GSX has settled over $350m on-chain while none of its committed $125m settlement liquidity has moved yet.
Summary
- GSX co-founder Ryan Kirkley said zero of the committed $125m settlement liquidity has moved since the May 6 announcement.
- The firm has settled more than $350m on-chain, mostly through US dollar stablecoins.
- GSX is still forming the market maker entity that will deploy the committed liquidity.
Global Settlement Network co-founder Ryan Kirkley said the company has settled over $350m on-chain, even as none of its newly committed $125 million in settlement liquidity has moved.The disclosure, made in a recorded interview, draws a sharp line between the $125 million figure GSX announced on May 6 and the volume already running through its rails. “The answer right now is zero,” Kirkley said of the committed liquidity. “And that’s because we are forming our market maker entity as we speak.”
GSX separates committed liquidity from live volume
The $125 million includes a $100 million gold-backed stablecoin commitment led by Ubuntu Group, routed through Global Settlement Markets, the firm’s market-making subsidiary. Kirkley framed the sum as forward financing rather than active flow.
“This was future committed financing to allow us to be able to go through here and get everything set up correctly and get the proper rails in place,” he said.

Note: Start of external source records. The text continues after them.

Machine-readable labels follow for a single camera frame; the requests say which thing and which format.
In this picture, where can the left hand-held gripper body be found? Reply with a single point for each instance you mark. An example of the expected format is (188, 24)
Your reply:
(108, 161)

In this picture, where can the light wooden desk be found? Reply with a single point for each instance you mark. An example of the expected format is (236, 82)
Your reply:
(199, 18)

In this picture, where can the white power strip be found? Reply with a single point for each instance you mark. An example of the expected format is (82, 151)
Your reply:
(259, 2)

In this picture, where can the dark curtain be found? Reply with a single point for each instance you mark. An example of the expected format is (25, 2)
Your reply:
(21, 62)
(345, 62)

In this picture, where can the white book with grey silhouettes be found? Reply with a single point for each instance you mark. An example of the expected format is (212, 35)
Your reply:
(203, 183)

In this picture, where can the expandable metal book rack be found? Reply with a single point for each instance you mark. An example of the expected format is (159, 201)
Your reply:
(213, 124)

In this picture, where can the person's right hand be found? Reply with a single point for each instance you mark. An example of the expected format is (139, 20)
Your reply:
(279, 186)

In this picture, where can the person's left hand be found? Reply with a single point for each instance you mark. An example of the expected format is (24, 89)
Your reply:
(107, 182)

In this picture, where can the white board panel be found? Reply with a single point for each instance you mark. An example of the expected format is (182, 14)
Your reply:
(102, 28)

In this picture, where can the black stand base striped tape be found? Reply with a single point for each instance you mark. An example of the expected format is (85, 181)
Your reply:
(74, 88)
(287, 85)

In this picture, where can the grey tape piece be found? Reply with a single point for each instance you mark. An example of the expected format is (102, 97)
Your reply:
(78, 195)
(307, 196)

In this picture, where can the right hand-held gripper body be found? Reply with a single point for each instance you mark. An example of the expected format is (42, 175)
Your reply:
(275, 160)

The $350 million already settled has run mostly through US dollar stablecoins, Kirkley said. He added that GSX does not view those tokens as rivals, but as one option among several. “It is to say that there just has to be a secondary option and there’s a big market cap for that,” he said.
GSX declined to name the corridors or counterparties involved. “We wouldn’t necessarily disclose what countries choose to settle in because that’s obviously part of the reason why they work with us,” Kirkley said.The $11 million pre-seed and liquidity package landed days before the Senate Banking Committee advanced the CLARITY Act in a 15-9 vote, a bill many builders expect to reshape US digital asset rules.

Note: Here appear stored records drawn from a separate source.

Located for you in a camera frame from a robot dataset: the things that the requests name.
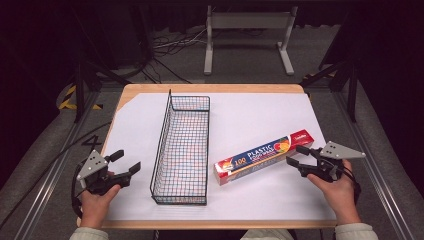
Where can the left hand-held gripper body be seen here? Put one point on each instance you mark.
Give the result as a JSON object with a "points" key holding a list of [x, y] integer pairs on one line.
{"points": [[93, 165]]}

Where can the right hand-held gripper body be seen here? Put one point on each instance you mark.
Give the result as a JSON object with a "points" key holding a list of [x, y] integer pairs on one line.
{"points": [[328, 160]]}

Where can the red blue plastic wrap box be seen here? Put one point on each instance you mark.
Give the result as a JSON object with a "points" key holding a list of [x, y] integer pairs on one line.
{"points": [[263, 155]]}

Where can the person's right hand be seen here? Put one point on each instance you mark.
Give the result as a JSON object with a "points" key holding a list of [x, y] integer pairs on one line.
{"points": [[340, 196]]}

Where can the person's left hand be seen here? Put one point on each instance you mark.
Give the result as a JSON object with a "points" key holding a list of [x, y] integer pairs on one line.
{"points": [[95, 206]]}

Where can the white paper sheet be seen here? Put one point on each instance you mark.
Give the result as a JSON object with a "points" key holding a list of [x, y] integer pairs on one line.
{"points": [[253, 113]]}

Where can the yellow black hazard tape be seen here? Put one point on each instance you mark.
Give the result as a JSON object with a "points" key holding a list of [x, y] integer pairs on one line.
{"points": [[68, 97]]}

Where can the black tripod stand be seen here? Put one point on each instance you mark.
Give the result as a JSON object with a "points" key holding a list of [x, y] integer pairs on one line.
{"points": [[351, 90], [79, 86]]}

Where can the person's lap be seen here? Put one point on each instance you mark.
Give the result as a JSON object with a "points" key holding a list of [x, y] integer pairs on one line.
{"points": [[266, 235]]}

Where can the white metal stand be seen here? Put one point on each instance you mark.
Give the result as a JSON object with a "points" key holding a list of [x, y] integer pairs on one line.
{"points": [[250, 20]]}

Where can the metal floor rail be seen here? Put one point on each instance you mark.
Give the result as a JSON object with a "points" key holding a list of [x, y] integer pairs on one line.
{"points": [[373, 166], [50, 182]]}

Why GSX is not betting on the CLARITY Act
Kirkley said the firm is not building around the bill’s passage, despite industry optimism. “I approach this as the CLARITY Act is a bonus if it happens,” he said. “I’m not building the business for it to happen.”

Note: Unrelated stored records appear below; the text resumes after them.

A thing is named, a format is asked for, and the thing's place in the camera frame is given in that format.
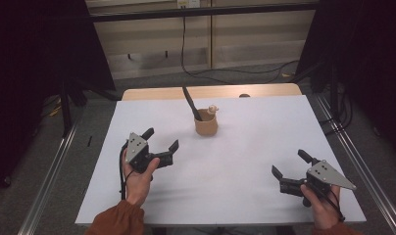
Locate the hand-held gripper cable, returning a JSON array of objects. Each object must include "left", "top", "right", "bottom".
[
  {"left": 119, "top": 140, "right": 135, "bottom": 201},
  {"left": 317, "top": 185, "right": 346, "bottom": 223}
]

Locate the long desk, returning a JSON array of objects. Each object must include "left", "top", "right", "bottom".
[{"left": 87, "top": 2, "right": 320, "bottom": 24}]

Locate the white wall socket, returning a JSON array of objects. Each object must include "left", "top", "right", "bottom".
[{"left": 176, "top": 0, "right": 201, "bottom": 10}]

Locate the right hand-held gripper cable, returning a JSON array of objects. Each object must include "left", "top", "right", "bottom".
[{"left": 317, "top": 185, "right": 346, "bottom": 223}]

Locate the dark grey comb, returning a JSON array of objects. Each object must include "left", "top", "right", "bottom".
[{"left": 181, "top": 85, "right": 204, "bottom": 122}]

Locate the dark curtain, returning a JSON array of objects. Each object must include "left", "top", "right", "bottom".
[
  {"left": 0, "top": 0, "right": 118, "bottom": 197},
  {"left": 295, "top": 0, "right": 396, "bottom": 162}
]

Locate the person's right hand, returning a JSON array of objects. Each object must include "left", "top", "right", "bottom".
[{"left": 300, "top": 183, "right": 346, "bottom": 230}]

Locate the tan holder with bear figure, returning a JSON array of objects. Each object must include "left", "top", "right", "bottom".
[{"left": 194, "top": 104, "right": 220, "bottom": 137}]

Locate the wooden table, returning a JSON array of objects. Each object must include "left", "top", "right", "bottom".
[{"left": 122, "top": 82, "right": 303, "bottom": 102}]

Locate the person's left hand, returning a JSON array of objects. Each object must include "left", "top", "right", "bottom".
[{"left": 122, "top": 148, "right": 161, "bottom": 208}]

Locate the black power cable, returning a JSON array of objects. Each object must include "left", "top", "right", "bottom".
[{"left": 180, "top": 8, "right": 300, "bottom": 85}]

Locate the white table sheet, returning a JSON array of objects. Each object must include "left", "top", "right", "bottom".
[{"left": 74, "top": 95, "right": 367, "bottom": 227}]

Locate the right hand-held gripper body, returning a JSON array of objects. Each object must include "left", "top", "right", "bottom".
[{"left": 278, "top": 158, "right": 358, "bottom": 209}]

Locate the left hand-held gripper cable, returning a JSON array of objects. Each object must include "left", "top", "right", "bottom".
[{"left": 119, "top": 140, "right": 135, "bottom": 201}]

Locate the black metal stand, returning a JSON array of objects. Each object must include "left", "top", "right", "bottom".
[{"left": 60, "top": 77, "right": 74, "bottom": 138}]

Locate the bundle of black floor cables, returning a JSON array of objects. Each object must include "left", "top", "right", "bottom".
[{"left": 320, "top": 93, "right": 355, "bottom": 137}]

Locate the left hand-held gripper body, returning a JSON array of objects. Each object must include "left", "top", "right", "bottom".
[{"left": 124, "top": 131, "right": 174, "bottom": 174}]

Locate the metal floor rail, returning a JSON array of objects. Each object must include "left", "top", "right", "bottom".
[
  {"left": 17, "top": 120, "right": 80, "bottom": 235},
  {"left": 314, "top": 93, "right": 396, "bottom": 235}
]

Co-founder Kyle Sonlin echoed the point, citing nearly a decade in tokenized securities. “We’ve been building for years, man, and we’re going to keep building for years,” Sonlin said. “The opportunity exists for us on either side of this type of bill.”
Sonlin said the firm’s gold-backed approach targets countries caught between competing settlement blocs, a structure that overlaps with the broader push toward tokenization of real-world assets. GSX joined the Canton Network as a public validator and deployed its compliance product, GSX ID, on the network alongside institutions including Goldman Sachs and Visa.
The CLARITY Act still needs roughly seven more Democratic votes to clear the full Senate, a hurdle that also weighs on assets like XRP tied closely to US regulatory outcomes. Until then, GSX says its day-to-day operations remain unchanged, with the bulk of its committed capital still waiting on the sidelines.